- **Problem**:
Check each line of the listing below for the string "document", and copy the ones that have it.

- **Task data**:
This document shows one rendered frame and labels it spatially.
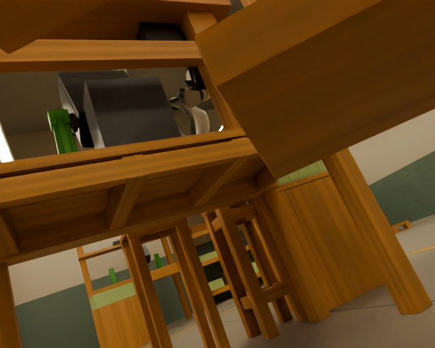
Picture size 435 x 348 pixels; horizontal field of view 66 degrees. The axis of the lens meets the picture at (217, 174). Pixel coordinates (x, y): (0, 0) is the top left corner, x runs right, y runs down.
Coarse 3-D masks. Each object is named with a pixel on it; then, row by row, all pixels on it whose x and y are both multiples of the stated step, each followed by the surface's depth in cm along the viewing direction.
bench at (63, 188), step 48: (144, 144) 110; (192, 144) 118; (240, 144) 126; (0, 192) 88; (48, 192) 93; (96, 192) 126; (144, 192) 147; (192, 192) 166; (0, 240) 112; (288, 240) 188; (384, 240) 134; (0, 288) 129; (0, 336) 122
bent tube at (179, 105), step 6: (168, 102) 164; (174, 102) 163; (180, 102) 160; (180, 108) 160; (186, 108) 158; (186, 114) 158; (192, 114) 158; (192, 120) 158; (192, 126) 160; (192, 132) 161
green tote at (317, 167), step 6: (318, 162) 232; (306, 168) 228; (312, 168) 229; (318, 168) 230; (324, 168) 230; (294, 174) 225; (300, 174) 226; (306, 174) 226; (312, 174) 227; (282, 180) 222; (288, 180) 222; (294, 180) 223
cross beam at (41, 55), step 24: (0, 48) 100; (24, 48) 103; (48, 48) 107; (72, 48) 110; (96, 48) 114; (120, 48) 118; (144, 48) 122; (168, 48) 127; (192, 48) 131; (0, 72) 102
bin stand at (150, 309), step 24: (120, 240) 192; (144, 240) 196; (192, 240) 185; (144, 264) 170; (192, 264) 180; (144, 288) 165; (192, 288) 194; (144, 312) 179; (216, 312) 173; (168, 336) 160; (216, 336) 170
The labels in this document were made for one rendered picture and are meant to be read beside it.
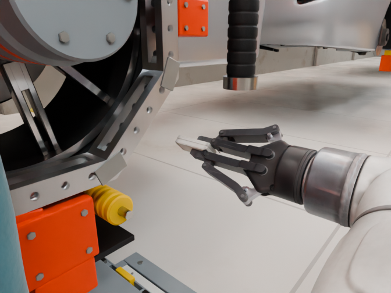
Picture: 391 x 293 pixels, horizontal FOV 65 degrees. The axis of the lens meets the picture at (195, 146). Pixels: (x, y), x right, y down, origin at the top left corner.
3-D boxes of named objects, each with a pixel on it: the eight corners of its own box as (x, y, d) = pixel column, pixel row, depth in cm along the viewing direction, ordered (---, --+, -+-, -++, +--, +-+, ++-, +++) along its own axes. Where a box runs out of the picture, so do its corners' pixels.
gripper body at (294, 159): (306, 217, 42) (248, 196, 47) (328, 163, 44) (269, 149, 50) (294, 196, 36) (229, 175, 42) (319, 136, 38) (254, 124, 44)
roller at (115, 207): (66, 179, 76) (63, 157, 74) (143, 222, 58) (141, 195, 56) (42, 186, 72) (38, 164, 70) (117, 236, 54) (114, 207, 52)
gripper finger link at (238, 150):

- **Output of the exercise**:
This document shows one rendered frame and labels it spatially.
The labels in this document were made for one rendered picture and are meant to be read beside it.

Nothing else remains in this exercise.